Bailey plucked at the sleeve of his own white coat. “I hate to mention this but…”
She slapped his hand away. “You know what I mean.”
Bailey chuckled. “Yeah, I know. Can I see Simon now?”
“The short answer to that is no.”
“You’re worried I’ll attack him again. Let me assure you it won’t happen again. I have my guard up this time.”
“It’s got nothing to do with what happened before. He’s still unconscious and seems to have picked up an infection. He was running a fever so we had to get out the ice packs to get his temperature down. It could be MRSA—we’ll know for certain when the test results come back from the lab—so for now I’m keeping him in an isolation unit until we have the bug under control. So no visitors, sorry.”
“So he’s in a coma?”
“He’s unconscious. I wouldn’t say coma. My view is that his body has shut down temporarily while it recovers from the operation and fights the infection. He needs time.”
“Well, perhaps you’ll contact me when he comes out of it.”

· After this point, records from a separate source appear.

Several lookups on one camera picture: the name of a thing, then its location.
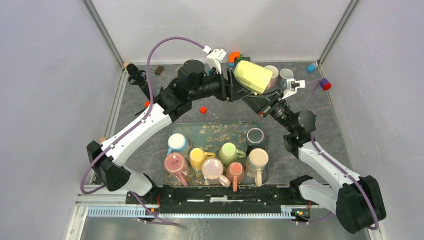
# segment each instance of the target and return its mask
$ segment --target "yellow cup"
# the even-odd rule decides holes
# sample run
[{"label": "yellow cup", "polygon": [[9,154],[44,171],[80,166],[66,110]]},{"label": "yellow cup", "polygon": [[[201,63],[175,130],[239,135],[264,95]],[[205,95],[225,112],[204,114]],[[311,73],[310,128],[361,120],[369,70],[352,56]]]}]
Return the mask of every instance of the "yellow cup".
[{"label": "yellow cup", "polygon": [[203,162],[208,158],[216,158],[217,155],[213,152],[203,151],[202,149],[196,147],[191,150],[189,155],[190,165],[196,171],[202,170]]}]

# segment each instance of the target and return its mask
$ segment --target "green mug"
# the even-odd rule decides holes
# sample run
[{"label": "green mug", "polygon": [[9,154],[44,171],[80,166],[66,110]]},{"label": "green mug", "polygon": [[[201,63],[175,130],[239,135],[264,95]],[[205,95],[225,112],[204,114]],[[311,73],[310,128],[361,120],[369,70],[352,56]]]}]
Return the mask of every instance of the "green mug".
[{"label": "green mug", "polygon": [[236,145],[231,142],[227,142],[222,145],[219,150],[219,160],[222,164],[227,167],[230,163],[234,163],[237,159],[245,158],[246,153],[236,148]]}]

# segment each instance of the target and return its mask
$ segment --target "gray tabletop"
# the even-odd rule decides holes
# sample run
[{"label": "gray tabletop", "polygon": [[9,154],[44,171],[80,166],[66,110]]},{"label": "gray tabletop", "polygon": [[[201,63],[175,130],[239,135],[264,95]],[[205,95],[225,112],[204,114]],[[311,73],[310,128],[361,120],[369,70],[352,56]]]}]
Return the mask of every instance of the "gray tabletop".
[{"label": "gray tabletop", "polygon": [[[309,97],[316,85],[310,83],[321,77],[318,70],[308,73],[306,68],[311,62],[260,62],[261,66],[273,65],[279,70],[287,68],[294,72],[296,80],[305,80],[306,88],[298,90],[297,94],[287,98],[293,112],[305,110],[308,107]],[[153,74],[157,65],[150,67],[153,94],[157,95],[161,87],[176,78],[178,68],[182,64],[165,65],[161,75]],[[126,84],[122,98],[119,115],[115,127],[118,133],[136,116],[135,113],[144,108],[148,99],[138,86]],[[207,114],[200,113],[200,107],[207,107]],[[335,157],[339,162],[351,167],[345,144],[333,112],[333,107],[326,91],[318,89],[311,102],[310,110],[316,117],[316,131],[314,137],[321,146]],[[307,164],[287,152],[283,144],[283,136],[288,131],[279,125],[271,116],[259,117],[243,101],[223,102],[214,97],[209,97],[193,102],[192,109],[181,116],[175,123],[205,123],[228,121],[256,121],[260,123],[268,138],[269,171],[270,177],[267,184],[288,184],[297,176],[310,175],[320,183],[326,181]],[[146,173],[158,185],[166,184],[164,159],[167,153],[167,139],[171,126],[160,130],[141,147],[139,147],[126,162],[131,169]]]}]

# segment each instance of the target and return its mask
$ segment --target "blue mug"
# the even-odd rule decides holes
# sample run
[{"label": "blue mug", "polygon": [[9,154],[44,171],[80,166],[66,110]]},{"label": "blue mug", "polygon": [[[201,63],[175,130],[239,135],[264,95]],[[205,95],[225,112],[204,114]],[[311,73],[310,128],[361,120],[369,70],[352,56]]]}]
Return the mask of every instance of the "blue mug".
[{"label": "blue mug", "polygon": [[168,138],[168,156],[171,153],[181,153],[184,156],[187,155],[190,151],[189,141],[187,137],[181,133],[174,133]]}]

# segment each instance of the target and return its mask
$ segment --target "cup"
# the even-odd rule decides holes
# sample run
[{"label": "cup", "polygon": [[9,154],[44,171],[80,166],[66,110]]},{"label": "cup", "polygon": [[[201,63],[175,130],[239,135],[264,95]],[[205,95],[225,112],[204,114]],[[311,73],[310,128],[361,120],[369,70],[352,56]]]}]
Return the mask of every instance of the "cup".
[{"label": "cup", "polygon": [[253,149],[247,156],[245,169],[246,175],[254,178],[256,186],[262,186],[262,171],[268,163],[268,153],[262,148]]},{"label": "cup", "polygon": [[232,183],[232,191],[237,192],[237,185],[243,181],[245,171],[240,162],[233,162],[228,165],[225,172],[226,178]]},{"label": "cup", "polygon": [[209,158],[216,158],[217,155],[213,152],[203,151],[202,149],[196,147],[191,150],[190,155],[188,156],[190,160],[191,167],[196,171],[202,170],[203,162]]},{"label": "cup", "polygon": [[187,155],[189,153],[189,141],[181,133],[174,133],[168,138],[168,152],[170,153],[181,153],[182,155]]},{"label": "cup", "polygon": [[165,157],[163,162],[165,170],[174,175],[178,180],[181,181],[182,185],[188,186],[186,176],[189,174],[189,168],[187,166],[186,158],[182,153],[173,152]]},{"label": "cup", "polygon": [[230,180],[223,175],[224,166],[218,158],[208,158],[201,165],[201,173],[210,184],[222,184],[228,188],[231,184]]},{"label": "cup", "polygon": [[288,68],[283,68],[279,71],[279,75],[283,79],[293,79],[295,75],[293,74],[293,71]]},{"label": "cup", "polygon": [[246,154],[249,155],[252,149],[265,149],[266,141],[265,134],[262,129],[253,127],[246,133],[247,150]]},{"label": "cup", "polygon": [[246,153],[242,150],[236,148],[236,145],[231,142],[227,142],[222,145],[219,150],[219,160],[221,160],[222,164],[226,167],[230,163],[237,161],[238,158],[245,158]]},{"label": "cup", "polygon": [[278,68],[272,65],[264,66],[264,68],[272,71],[271,80],[268,82],[268,86],[266,87],[266,90],[269,90],[275,86],[278,80],[279,72],[278,72]]}]

“I’ll keep you informed,” Bridge said.
“Sorry about your nose, by the way.”
“Sorry about the bedpan,” she replied with a smile. “Still, no permanent damage done, eh?”
Chapter Sixteen
In his sixteen-bedroom mansion, overlooking London’s Regents Park, Pieter Schroeder sat like a poisonous spider in the centre of the web of deceit, manipulation and corruption he had carefully built, strand by strand, over the years. That he was still here after all this time was a testament to his power and sheer animal cunning. He had surrounded himself with the best people to help construct and shoulder the weight of that power. Men like Leon Sultan, a born killer with an impressive IQ, who solved many day-to-day problems and kept Schroeder’s organization running smoothly. Men like Michael O’Brien whose abilities in some ways surpassed even his own.